Затем он помчался в Сансерр, осажденный губернатором Берри. В деле осады крепостей, как мы помним, Габриэль кое-что смыслил. Горсть сансеррцев, не имевших никакого оружия, кроме железных палок, в течение четырех месяцев противостояла шеститысячному корпусу. Они сдались лишь при одном условии: им были, как и ларошельцам, сохранены свобода совести и личная безопасность. Екатерина Медичи с возрастающей яростью видела, как ускользает от нее давнишний неуловимый враг.
Монтгомери покинул пылающий Пуату и явился в только что успокоившуюся Нормандию, дабы снова разжечь в ней пожар войны.
Выехав из Сен-Ло, он в течение трех дней взял Карантан и завладел валонским арсеналом. Все нормандское дворянство стало под его знамена.
Екатерина Медичи и король немедленно снарядили в путь три армии и объявили в Мане и Перше призыв двух возрастов. Во главе королевских войск стал герцог де Матиньон.

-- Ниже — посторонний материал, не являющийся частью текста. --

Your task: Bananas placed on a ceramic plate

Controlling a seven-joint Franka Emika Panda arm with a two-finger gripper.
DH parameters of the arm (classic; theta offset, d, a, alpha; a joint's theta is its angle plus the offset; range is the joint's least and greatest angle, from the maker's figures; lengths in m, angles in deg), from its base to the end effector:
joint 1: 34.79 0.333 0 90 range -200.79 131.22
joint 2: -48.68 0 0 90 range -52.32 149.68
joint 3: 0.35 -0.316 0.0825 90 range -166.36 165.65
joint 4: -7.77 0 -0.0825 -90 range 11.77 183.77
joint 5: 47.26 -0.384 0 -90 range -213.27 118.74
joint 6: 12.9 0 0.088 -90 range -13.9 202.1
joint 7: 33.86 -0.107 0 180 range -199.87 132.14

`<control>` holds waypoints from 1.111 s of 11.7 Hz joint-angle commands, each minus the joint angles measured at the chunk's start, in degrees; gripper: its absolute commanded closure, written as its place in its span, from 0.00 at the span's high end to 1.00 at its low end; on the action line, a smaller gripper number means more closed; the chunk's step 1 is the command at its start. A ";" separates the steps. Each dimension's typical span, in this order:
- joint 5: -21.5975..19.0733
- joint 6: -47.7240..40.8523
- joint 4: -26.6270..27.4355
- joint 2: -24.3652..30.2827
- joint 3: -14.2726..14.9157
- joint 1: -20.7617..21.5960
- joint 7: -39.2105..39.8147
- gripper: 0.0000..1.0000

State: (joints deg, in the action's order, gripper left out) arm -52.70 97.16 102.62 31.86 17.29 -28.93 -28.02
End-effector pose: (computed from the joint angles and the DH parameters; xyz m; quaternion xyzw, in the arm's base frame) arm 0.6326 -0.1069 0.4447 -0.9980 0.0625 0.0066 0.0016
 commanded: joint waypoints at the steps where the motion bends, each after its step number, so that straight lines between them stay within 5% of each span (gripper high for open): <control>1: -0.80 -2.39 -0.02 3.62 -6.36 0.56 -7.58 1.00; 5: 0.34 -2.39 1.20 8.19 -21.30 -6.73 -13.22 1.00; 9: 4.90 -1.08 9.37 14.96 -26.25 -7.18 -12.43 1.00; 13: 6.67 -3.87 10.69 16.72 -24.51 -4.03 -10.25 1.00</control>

На этот раз, создав армию на манер королевской, Габриэль сам не командовал, а смешался с простыми протестантами и искал только одного – встречи с Карлом IX. Он составил замечательный план, суливший протестантам блестящую победу. Предоставив Матиньону со своим войском осаждать Сен-Ло, он тайком выбрался из города и направился в Домфрон, куда Франциск де Гелло должен был привести под его начало все дворянство Бретани и Анжу. С этими соединенными силами он собирался неожиданно обрушиться на королевские войска под Сен-Ло и полностью уничтожить их.
Но измена губит и непобедимых. Какой-то шпион оповестил Матиньона о тайном отъезде Монтгомери в Домфрон во главе отряда из сорока всадников.

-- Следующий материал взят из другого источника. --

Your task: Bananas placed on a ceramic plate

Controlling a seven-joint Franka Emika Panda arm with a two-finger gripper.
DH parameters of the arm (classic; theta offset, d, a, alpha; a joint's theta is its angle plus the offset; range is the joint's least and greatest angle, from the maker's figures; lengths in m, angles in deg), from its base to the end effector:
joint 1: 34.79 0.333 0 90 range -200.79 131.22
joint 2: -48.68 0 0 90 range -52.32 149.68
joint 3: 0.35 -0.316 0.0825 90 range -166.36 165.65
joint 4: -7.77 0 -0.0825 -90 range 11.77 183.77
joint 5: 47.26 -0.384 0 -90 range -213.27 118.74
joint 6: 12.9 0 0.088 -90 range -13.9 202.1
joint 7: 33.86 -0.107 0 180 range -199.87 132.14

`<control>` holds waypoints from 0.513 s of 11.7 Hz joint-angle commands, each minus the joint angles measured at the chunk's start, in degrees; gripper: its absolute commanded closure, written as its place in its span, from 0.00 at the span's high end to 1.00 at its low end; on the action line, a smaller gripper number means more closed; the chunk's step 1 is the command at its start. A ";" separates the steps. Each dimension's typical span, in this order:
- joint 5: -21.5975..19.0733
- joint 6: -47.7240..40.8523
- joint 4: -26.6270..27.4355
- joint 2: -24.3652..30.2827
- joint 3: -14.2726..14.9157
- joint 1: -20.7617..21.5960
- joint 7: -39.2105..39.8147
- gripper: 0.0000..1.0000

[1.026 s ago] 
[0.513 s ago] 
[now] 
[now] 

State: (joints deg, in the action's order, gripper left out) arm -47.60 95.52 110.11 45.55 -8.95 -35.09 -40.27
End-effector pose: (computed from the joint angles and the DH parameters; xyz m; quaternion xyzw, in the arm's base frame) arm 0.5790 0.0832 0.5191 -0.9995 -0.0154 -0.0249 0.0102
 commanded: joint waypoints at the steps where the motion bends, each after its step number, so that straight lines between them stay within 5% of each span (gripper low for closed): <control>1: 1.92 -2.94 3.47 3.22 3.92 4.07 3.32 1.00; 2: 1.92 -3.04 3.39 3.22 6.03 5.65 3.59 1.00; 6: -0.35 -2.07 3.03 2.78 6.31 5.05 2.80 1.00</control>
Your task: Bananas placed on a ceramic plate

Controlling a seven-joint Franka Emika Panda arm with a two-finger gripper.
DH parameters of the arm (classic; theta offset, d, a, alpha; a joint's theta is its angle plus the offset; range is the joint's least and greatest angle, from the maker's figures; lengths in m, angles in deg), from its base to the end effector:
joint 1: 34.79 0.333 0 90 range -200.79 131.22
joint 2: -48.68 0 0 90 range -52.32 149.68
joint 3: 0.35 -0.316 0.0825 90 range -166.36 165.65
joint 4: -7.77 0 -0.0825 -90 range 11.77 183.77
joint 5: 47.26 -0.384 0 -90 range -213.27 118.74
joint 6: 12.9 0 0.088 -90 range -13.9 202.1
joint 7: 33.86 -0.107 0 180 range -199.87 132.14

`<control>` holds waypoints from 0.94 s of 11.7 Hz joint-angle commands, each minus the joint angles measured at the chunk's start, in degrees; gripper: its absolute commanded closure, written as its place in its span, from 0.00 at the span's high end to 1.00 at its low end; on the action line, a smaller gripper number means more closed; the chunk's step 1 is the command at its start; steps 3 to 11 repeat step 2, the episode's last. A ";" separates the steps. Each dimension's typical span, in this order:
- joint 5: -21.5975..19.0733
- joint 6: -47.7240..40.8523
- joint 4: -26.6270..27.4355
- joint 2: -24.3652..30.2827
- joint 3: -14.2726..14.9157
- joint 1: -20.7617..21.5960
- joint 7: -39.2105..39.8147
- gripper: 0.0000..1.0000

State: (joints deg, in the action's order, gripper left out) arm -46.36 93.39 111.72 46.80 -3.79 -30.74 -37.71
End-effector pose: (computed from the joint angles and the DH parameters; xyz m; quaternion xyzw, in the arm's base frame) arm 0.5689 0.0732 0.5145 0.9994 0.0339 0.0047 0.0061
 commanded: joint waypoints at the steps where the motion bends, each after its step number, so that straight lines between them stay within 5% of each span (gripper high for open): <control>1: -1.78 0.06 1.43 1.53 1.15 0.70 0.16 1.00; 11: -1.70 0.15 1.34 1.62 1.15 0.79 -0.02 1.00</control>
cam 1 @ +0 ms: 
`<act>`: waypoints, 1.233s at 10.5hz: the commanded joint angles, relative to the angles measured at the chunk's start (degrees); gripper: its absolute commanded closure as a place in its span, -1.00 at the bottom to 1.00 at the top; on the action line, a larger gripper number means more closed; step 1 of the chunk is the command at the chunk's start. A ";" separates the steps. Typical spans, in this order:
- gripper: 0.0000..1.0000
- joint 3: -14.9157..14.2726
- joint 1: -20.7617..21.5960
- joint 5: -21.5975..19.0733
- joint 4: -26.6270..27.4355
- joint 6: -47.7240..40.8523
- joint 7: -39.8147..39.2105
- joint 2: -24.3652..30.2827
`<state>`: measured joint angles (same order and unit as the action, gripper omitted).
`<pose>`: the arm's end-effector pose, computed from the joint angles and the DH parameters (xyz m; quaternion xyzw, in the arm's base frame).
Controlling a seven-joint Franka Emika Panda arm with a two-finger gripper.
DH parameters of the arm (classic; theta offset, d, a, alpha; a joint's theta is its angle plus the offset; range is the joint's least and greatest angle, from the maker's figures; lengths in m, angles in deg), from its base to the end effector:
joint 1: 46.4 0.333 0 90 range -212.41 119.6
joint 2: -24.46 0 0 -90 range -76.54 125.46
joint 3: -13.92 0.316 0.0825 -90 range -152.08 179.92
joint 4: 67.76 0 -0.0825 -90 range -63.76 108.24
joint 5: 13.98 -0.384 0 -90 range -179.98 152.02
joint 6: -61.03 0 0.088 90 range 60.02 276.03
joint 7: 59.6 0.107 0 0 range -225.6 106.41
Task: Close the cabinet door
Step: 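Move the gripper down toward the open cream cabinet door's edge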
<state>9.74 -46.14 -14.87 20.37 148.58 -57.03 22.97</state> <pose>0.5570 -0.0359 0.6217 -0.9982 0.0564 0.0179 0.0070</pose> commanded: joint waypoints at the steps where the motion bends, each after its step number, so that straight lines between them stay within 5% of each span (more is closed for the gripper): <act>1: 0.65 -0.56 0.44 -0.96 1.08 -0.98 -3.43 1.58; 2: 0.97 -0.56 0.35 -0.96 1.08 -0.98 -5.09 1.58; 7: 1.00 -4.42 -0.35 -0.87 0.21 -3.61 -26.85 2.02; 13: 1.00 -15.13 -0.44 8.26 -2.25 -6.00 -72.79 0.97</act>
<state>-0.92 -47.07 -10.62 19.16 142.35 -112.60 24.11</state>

Матиньону не так было важно взять Сен-Ло, как захватить Монтгомери. Он поручил осаду Сен-Ло одному из своих лейтенантов, а сам, захватив с собой два полка, шестьсот всадников и сильную артиллерию, ринулся к Домфрону.
В таких условиях всякий другой сдался бы без боя, но Габриэль де Монтгомери со своими людьми решил помериться силами с этой армией.

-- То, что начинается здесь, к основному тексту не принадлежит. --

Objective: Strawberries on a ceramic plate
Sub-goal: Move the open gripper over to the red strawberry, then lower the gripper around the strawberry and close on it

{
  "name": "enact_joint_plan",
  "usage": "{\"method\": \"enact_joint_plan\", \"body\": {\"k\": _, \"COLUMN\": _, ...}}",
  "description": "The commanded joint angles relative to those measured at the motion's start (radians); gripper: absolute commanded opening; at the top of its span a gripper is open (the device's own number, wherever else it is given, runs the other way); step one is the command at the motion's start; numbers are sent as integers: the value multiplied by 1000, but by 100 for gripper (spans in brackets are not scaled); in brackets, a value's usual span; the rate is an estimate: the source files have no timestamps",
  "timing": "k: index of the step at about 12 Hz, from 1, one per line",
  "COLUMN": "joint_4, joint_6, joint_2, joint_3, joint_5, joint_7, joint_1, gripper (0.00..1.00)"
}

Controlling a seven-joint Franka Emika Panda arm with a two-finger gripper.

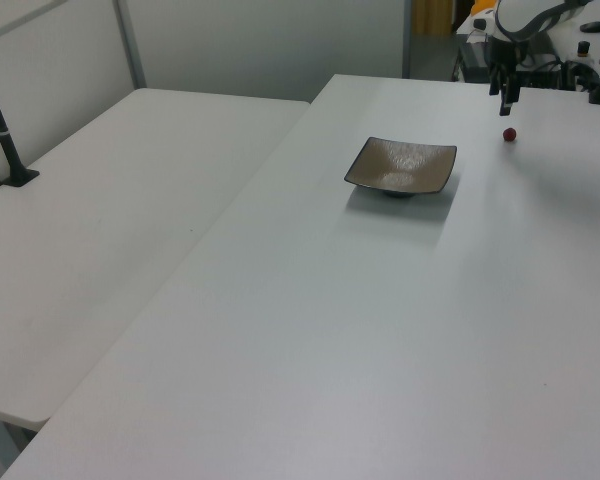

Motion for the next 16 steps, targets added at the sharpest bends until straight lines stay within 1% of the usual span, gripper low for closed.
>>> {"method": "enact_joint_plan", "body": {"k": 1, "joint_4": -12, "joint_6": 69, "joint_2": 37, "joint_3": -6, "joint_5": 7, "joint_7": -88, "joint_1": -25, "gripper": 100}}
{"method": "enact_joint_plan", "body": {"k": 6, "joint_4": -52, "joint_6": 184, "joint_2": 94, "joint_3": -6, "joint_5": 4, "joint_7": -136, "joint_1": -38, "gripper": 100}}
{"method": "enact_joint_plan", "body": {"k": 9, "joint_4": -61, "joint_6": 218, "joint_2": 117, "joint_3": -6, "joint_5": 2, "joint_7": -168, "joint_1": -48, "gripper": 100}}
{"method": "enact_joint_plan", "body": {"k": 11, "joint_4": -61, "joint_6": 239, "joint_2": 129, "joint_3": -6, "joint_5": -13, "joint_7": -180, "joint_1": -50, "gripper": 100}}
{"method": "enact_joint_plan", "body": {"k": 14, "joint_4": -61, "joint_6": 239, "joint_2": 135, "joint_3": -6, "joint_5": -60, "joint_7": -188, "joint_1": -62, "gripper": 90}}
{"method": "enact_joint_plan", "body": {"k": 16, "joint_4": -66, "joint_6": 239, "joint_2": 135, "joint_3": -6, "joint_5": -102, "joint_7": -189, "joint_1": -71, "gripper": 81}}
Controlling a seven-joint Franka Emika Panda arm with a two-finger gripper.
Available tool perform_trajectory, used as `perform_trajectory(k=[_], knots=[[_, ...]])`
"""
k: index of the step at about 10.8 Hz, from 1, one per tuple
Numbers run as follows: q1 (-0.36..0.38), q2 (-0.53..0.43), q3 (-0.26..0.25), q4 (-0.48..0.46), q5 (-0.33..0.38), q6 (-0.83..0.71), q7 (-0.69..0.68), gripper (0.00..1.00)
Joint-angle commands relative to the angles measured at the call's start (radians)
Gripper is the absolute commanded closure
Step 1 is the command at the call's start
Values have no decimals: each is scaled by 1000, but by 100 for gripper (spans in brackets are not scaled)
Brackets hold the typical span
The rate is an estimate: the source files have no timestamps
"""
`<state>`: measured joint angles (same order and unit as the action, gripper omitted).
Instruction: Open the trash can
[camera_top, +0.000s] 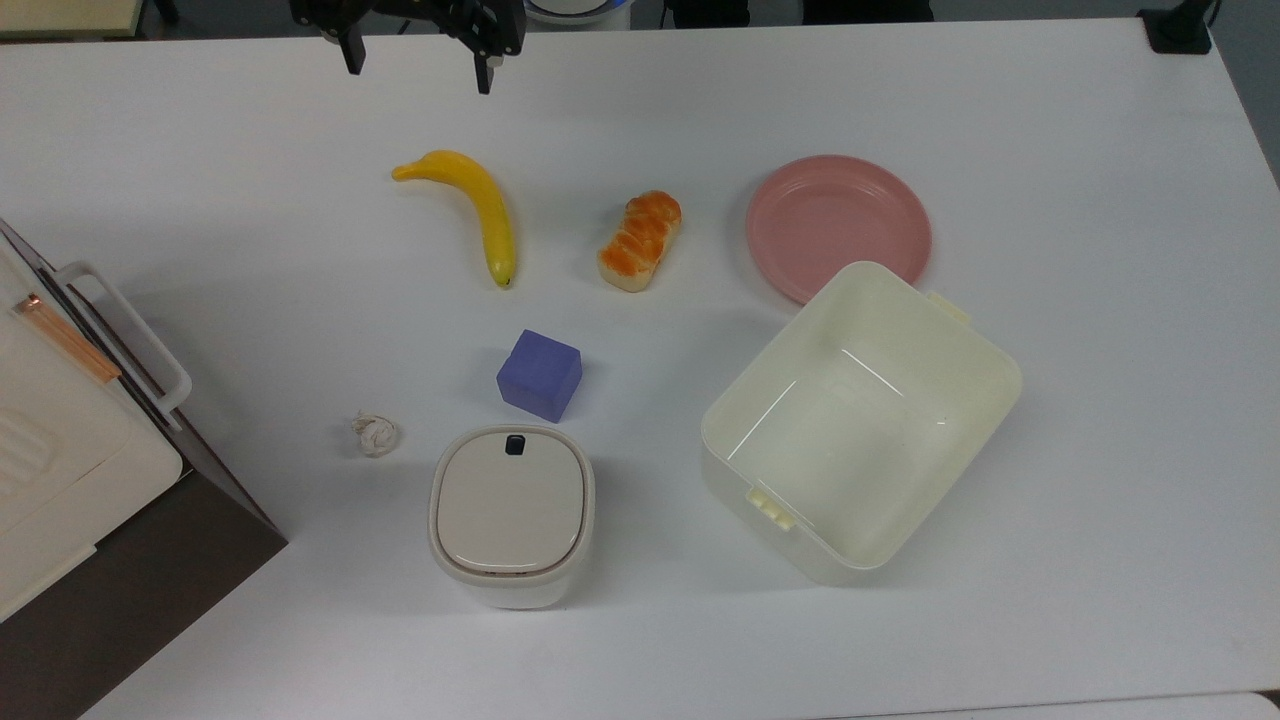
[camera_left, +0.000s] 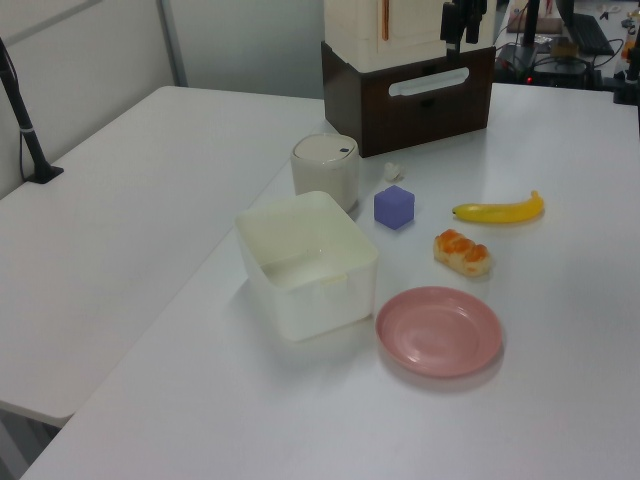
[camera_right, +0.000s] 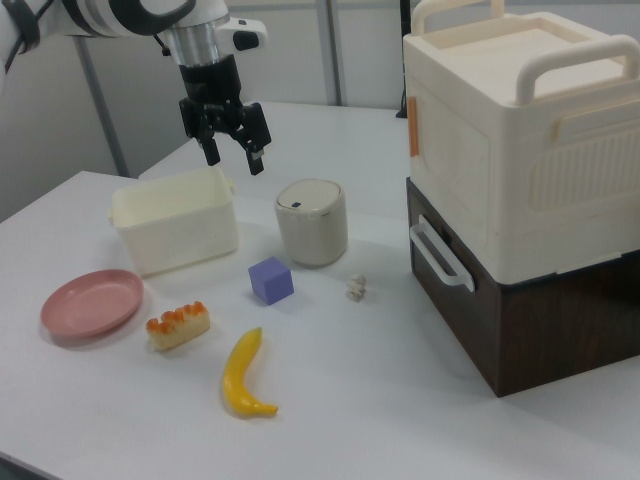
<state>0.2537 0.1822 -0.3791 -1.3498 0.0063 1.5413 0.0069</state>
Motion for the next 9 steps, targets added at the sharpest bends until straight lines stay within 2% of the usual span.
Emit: perform_trajectory(k=[1,9], knots=[[-11,-22,-20,8,85,-27,-25,0],[-8,-30,-18,4,84,-73,-64,0]])
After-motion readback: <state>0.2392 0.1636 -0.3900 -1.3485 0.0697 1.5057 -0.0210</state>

Двенадцать дней сопротивлялся Домфрон, семь яростных вылазок сделал граф де Монтгомери… Наконец, когда неприятель ворвался в стены города, Габриэль укрылся в башне, носившей имя «Гилльо де Беллем», чтобы там сопротивляться до конца.
Теперь с ним было не больше тридцати человек. Матиньон бросил на штурм башни целую батарею из пяти пушек крупного калибра, сотню кирасиров, семьсот мушкетеров и сотню пикейщиков.
Штурм длился пять часов, шестьсот ядер выпущено было по старому замку. К вечеру у Габриэля осталось шестнадцать человек, но он еще держался. Ночью он вместе с остальными забивал проломы в стенах, как простой каменщик.
Утром штурм возобновился. За ночь Матиньон получил подкрепление.
Мужества у осажденных было хоть отбавляй, но порох кончился.
Монтгомери, чтобы не попасть живым в руки врагов, хотел было пронзить себя шпагой, но Матиньон отправил к нему парламентера, который поклялся от имени своего начальника, что ему будет сохранена жизнь и дана возможность удалиться.